Copy exactly the lines of the data below, beginning with the line with "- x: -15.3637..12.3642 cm" and ending with the line with "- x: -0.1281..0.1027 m". Pictures are to be omitted.

Items from a data source:
________________
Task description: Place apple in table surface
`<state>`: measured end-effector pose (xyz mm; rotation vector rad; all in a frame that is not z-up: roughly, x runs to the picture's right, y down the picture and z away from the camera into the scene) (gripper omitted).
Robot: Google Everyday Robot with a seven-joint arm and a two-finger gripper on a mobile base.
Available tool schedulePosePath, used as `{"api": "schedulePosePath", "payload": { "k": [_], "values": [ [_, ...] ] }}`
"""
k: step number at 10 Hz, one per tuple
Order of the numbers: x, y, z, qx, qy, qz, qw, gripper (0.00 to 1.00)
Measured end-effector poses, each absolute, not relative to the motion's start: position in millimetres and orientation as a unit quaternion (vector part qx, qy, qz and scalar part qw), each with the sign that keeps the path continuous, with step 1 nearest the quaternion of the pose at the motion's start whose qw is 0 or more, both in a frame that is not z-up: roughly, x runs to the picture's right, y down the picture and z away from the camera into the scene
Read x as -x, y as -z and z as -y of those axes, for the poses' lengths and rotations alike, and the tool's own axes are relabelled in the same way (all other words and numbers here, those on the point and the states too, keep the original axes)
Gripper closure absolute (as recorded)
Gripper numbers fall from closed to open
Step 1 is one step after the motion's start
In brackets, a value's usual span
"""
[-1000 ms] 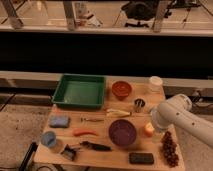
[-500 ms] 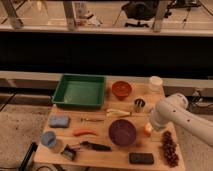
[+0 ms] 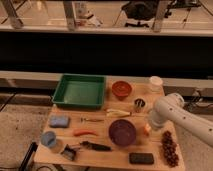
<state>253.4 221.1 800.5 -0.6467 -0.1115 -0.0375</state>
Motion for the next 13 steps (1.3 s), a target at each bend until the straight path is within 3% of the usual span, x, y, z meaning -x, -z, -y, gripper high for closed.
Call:
{"api": "schedulePosePath", "payload": {
  "k": [3,7,8,13],
  "values": [
    [-255,-804,-224,0.326,0.023,0.054,0.944,0.54],
    [-258,-798,-219,0.321,0.023,0.052,0.946,0.94],
    [-258,-794,-213,0.312,0.023,0.052,0.948,1.00],
    [-261,-776,-188,0.279,0.023,0.046,0.959,1.00]
  ]
}}
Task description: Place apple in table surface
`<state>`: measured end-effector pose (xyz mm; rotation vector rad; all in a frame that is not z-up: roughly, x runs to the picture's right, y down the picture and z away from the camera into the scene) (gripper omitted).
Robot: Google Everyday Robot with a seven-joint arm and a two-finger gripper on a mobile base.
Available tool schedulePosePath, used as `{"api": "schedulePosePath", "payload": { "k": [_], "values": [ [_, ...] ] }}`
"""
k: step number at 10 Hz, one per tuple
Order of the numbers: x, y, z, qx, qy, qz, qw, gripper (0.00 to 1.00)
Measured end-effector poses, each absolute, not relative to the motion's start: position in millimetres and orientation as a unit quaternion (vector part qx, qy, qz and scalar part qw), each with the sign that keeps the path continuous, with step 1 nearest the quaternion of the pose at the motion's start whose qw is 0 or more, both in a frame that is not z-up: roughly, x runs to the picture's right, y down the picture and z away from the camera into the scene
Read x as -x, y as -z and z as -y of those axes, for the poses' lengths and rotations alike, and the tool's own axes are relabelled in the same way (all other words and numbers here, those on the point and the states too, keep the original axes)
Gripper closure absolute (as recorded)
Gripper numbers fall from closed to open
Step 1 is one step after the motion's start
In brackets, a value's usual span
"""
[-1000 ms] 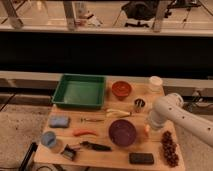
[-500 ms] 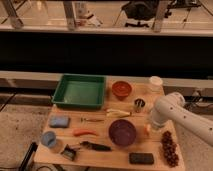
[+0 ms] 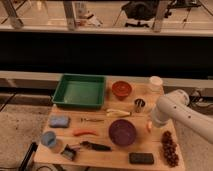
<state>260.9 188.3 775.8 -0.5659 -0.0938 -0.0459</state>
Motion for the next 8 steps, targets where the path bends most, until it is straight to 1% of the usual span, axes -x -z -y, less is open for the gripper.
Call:
{"api": "schedulePosePath", "payload": {
  "k": [5,8],
  "values": [
    [-262,-750,-159,0.242,0.016,0.047,0.969,1.00],
    [-259,-744,-154,0.235,0.017,0.051,0.970,1.00]
  ]
}}
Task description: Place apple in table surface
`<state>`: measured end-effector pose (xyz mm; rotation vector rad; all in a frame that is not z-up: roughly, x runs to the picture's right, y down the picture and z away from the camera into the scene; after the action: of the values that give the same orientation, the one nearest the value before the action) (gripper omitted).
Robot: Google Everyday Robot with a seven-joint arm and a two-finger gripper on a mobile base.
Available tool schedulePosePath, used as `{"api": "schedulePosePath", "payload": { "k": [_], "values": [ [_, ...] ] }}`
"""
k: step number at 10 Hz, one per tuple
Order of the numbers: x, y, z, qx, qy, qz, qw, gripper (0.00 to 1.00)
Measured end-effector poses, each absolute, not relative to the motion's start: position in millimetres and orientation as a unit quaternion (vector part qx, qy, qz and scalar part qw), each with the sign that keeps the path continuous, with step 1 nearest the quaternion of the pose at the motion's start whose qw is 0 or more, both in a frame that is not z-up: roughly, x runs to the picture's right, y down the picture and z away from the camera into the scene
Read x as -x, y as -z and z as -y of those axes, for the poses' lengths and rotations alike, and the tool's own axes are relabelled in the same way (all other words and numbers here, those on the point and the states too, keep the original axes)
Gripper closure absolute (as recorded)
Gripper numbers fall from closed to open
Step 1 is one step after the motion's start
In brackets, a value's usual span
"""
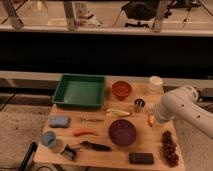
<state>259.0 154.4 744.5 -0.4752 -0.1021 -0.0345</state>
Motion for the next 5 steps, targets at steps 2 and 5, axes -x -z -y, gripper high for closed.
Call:
{"api": "schedulePosePath", "payload": {
  "k": [2,5],
  "values": [
    [-257.4,-746.5,-156.2,0.237,0.018,0.052,0.970,1.00],
    [-257.2,-753.9,-162.5,0.246,0.016,0.050,0.968,1.00]
  ]
}}
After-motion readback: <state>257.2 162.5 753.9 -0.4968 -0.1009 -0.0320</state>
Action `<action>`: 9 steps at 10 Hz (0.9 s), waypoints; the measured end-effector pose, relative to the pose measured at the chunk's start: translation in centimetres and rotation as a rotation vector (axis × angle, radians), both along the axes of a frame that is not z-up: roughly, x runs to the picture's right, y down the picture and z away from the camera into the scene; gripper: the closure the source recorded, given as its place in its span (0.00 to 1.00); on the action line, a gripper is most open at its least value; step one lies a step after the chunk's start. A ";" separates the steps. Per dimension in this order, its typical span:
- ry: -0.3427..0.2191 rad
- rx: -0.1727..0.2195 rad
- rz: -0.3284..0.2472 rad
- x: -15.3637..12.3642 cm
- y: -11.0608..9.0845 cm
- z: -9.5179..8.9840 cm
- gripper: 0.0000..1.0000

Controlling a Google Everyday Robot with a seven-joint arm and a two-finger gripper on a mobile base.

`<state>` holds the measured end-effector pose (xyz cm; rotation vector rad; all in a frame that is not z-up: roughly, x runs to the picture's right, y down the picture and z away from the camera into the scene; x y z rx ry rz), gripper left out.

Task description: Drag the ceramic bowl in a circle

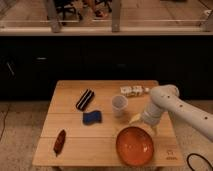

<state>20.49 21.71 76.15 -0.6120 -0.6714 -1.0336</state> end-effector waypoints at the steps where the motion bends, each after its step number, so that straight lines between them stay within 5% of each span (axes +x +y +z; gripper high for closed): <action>1: -0.008 0.006 -0.020 -0.1 0.2 -0.1 0.20; 9: -0.059 0.023 -0.092 0.1 0.5 -0.7 0.20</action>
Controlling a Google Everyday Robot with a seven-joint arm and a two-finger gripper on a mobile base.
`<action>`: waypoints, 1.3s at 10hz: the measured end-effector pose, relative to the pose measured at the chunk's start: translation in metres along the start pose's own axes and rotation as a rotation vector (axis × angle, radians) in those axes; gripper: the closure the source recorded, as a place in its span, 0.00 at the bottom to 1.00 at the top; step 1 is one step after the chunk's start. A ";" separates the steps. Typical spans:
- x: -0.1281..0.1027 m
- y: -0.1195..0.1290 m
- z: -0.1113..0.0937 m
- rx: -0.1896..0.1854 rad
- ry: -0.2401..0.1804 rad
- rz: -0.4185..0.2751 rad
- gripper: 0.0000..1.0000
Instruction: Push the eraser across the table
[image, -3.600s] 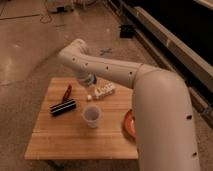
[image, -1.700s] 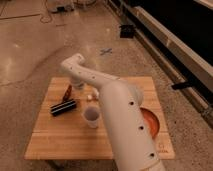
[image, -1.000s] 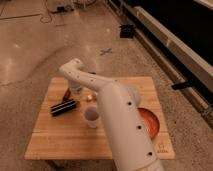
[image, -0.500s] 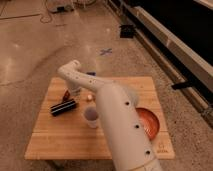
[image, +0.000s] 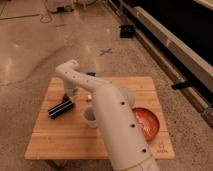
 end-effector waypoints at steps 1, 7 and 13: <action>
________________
> **Solution for this task**:
- x: -15.3637..12.3642 cm
- y: -11.0608..9.0845 cm
- z: -9.5179..8.9840 cm
- gripper: 0.0000..1.0000

Controlling a Google Everyday Robot with a seven-joint arm and a two-finger gripper on a mobile base.

`<state>` holds the measured end-effector pose (xyz cm; rotation vector rad; all in a frame that is not z-up: roughly, x runs to the picture's right, y down the picture and z away from the camera into the scene; x y z rx ry rz), gripper left out.

Task description: Drag the ceramic bowl in a circle


<state>20.49 21.71 76.15 -0.6120 -0.6714 -1.0336</state> end-effector waypoints at the steps where the motion bends, each after its step number, so that straight lines between them stay within 5% of each span (axes +x +y +z; gripper high for closed): <action>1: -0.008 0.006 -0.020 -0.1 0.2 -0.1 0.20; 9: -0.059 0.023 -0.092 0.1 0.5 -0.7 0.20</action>
Controlling a Google Everyday Robot with a seven-joint arm and a two-finger gripper on a mobile base.
`<action>`: waypoints, 1.3s at 10hz: the measured end-effector pose, relative to the pose measured at the chunk's start: translation in metres along the start pose's own axes and rotation as a rotation vector (axis × angle, radians) in those axes; gripper: the closure the source recorded, as a place in its span, 0.00 at the bottom to 1.00 at the top; step 1 is one step after the chunk's start. A ";" separates the steps. Typical spans:
- x: -0.1281..0.1027 m

No more output will be produced.